Saved data entries:
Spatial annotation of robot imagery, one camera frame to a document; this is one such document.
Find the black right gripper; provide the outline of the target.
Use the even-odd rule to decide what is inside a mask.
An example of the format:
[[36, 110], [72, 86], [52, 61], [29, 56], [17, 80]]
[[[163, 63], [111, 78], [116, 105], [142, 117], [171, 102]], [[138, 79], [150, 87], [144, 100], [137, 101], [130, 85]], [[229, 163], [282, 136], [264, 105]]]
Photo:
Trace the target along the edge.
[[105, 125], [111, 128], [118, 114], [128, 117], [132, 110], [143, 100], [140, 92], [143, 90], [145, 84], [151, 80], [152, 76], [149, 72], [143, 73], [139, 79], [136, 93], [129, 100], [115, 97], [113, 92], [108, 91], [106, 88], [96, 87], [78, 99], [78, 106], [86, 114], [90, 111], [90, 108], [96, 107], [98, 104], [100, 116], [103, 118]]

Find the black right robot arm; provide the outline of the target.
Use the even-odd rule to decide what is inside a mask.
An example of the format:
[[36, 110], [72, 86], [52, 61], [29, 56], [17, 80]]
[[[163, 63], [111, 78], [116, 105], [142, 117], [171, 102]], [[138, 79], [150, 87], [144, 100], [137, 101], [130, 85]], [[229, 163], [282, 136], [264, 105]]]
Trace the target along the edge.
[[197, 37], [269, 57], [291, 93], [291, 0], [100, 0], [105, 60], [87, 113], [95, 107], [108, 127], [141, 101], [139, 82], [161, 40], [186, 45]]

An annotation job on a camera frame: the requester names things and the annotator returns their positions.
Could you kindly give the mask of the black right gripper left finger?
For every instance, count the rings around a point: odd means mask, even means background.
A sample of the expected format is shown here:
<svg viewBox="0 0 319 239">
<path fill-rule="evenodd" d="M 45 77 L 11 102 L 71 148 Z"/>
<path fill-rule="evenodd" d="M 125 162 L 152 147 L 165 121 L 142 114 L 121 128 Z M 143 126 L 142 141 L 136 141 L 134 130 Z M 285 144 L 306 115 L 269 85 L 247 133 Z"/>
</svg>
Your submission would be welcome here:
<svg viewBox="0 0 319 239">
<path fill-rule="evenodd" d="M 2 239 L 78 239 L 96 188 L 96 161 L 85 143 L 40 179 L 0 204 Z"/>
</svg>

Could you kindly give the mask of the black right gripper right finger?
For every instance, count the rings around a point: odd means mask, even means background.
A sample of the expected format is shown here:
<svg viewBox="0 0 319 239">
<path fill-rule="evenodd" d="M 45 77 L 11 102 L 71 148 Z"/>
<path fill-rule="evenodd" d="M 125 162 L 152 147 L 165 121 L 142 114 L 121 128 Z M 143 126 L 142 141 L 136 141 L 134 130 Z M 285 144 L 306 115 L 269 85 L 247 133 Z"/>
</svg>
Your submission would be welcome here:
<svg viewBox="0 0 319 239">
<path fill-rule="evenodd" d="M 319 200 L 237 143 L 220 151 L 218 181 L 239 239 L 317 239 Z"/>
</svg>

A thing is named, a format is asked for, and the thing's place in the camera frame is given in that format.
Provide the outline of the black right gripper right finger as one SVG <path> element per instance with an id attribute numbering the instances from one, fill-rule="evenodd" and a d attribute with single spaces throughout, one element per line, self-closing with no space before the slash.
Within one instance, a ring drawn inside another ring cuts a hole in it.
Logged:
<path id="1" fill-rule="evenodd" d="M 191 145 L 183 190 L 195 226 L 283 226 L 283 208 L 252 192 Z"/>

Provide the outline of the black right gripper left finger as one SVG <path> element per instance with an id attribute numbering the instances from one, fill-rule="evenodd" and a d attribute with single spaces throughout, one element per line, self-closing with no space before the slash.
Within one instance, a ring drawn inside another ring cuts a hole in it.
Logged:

- Exercise
The only acceptable answer is a number: how many lines in the data above hold the word "Could".

- Output of the exercise
2